Par conséquent, la peur de perdre nous fait nous démener comme des fous pour ne pas perdre. Quitte à agir contrairement à nos habitudes. Quitte à prendre des risques démesurés. Quitte à nous montrer méchants envers les moins bien lotis que nous-mêmes.
La question saute aux yeux : «Comment tirer profit de la peur de perdre?». C'est, en fait, relativement simple : il suffit de positiver ce regain d'énergie, de transformer le négatif en positif.
Comment réussir une telle prouesse? En suivant les quatre étapes suivantes, inspirées des conseils pratiques qui figurent dans le livre Mieux vivre avec le stress (Éditions Transcontinental, 2011) du coach Dominique Chalvin :
1. Libérez votre peur. «La peur est une sorte de réflexe de survie. On se protège contre l'extérieur, prêt à attaquer ou à se défendre. La rage la plus puissante ne vient d'ailleurs pas de la colère mais de la peur, qui peut être activée par n'importe quel événement insécurisant. [La peur peut se transformer en phobie si l'on ne parvient pas à libérer l'émotion qui nous étreint]. C'est pourquoi la meilleure façon de gérer sa peur est de la libérer. En parler est souvent le moyen le plus facile pour l'évacuer.»
2. Osez pleurer. «Des études ont montré que les larmes liées au vent, au froid ou encore aux oignons sont essentiellement composées d'eau, tandis que les larmes provenant de la libération d'une vive émotion [comme la peur] sont composées à 90% de substances biochimiques toxiques. C'est pourquoi il ne faut surtout pas ravaler ses larmes : celles-ci permettent d'évacuer du stress négatif.»

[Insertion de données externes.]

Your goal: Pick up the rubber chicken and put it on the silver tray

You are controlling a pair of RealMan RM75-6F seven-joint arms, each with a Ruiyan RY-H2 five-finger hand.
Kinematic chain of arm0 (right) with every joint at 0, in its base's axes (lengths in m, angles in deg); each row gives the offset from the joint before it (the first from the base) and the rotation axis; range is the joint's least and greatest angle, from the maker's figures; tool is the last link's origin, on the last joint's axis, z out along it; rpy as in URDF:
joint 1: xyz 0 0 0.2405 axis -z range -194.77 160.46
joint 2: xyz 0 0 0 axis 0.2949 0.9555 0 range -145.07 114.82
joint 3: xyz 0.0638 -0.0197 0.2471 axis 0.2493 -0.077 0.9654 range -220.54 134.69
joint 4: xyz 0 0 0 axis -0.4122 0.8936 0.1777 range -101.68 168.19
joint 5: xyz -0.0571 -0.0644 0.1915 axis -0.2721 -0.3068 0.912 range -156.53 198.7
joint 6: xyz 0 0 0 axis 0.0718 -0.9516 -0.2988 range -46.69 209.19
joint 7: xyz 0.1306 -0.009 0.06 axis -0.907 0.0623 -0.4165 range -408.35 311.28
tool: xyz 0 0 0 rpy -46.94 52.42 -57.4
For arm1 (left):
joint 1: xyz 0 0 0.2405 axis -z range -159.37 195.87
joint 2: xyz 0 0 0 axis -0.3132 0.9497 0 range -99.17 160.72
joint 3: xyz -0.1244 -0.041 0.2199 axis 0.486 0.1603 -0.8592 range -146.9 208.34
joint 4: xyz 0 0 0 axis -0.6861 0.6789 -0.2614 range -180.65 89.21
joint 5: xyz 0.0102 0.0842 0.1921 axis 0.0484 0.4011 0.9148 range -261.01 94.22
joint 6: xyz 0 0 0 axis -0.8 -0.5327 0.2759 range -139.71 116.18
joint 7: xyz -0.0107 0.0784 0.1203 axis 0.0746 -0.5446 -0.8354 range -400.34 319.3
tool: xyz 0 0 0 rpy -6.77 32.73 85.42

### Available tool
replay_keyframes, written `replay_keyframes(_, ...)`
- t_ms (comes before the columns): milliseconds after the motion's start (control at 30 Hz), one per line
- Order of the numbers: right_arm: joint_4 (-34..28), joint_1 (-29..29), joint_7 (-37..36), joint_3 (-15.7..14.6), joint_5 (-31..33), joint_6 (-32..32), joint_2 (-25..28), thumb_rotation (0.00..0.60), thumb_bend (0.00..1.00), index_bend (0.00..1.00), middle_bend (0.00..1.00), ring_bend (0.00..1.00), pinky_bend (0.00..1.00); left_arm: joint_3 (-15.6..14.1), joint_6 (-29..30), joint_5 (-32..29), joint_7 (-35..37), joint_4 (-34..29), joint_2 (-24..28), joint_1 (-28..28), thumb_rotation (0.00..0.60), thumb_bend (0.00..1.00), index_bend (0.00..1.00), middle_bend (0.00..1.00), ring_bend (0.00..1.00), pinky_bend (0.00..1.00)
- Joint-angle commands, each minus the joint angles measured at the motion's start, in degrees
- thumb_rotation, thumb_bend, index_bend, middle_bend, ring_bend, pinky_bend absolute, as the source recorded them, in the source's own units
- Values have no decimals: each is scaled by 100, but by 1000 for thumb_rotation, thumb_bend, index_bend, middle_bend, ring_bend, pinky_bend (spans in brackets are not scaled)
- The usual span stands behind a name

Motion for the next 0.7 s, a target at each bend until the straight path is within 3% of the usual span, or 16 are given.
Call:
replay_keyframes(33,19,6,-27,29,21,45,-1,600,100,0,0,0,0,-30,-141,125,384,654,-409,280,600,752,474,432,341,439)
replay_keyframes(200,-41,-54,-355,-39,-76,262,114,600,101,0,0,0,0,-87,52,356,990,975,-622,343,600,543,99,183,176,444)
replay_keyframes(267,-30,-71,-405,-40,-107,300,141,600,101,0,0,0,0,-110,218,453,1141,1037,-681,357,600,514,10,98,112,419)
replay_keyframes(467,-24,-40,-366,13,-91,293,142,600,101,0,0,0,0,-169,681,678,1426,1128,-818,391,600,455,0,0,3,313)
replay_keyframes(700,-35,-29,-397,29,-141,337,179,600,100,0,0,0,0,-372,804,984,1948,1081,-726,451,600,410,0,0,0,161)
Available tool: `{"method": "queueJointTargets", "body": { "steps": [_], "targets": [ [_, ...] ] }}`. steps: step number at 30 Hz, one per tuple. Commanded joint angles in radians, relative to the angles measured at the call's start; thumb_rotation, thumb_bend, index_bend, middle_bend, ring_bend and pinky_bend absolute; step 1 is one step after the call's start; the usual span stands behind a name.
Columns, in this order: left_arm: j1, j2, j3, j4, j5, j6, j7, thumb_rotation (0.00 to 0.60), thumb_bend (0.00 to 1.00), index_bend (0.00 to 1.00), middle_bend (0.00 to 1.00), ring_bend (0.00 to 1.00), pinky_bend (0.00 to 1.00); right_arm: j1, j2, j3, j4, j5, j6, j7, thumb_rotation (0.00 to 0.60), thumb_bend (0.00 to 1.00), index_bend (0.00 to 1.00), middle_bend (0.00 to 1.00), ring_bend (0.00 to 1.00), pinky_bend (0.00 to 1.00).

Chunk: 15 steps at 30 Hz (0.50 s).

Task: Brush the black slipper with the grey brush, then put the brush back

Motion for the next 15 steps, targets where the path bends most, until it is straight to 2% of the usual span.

3. Riez de vos malheurs. «Vous avez supprimé involontairement un fichier Excel de votre ordinateur, celui-là même où se trouvaient les informations clés de votre rapport… Au lieu de vous arracher les cheveux en songeant aux heures supplémentaires qui vous attendent, imaginez la tête de votre boss quand vous lui raconterez votre mésaventure.»
4. Dîtes adieu aux buts devenus caducs. «Au cours de la vie, nos buts et nos valeurs changent. Il arrive que des objectifs soient inatteignables, en dépit de tous nos efforts. S'accrocher à des buts qui n'ont plus lieu d'être est une perte d'énergie. Concentrez-vous plutôt sur l'avenir.»
En passant, le moraliste français Joseph Joubert a dit dans ses Carnets : «Toutes les passions aiment ce qui les nourrit : la peur aime l'idée du danger».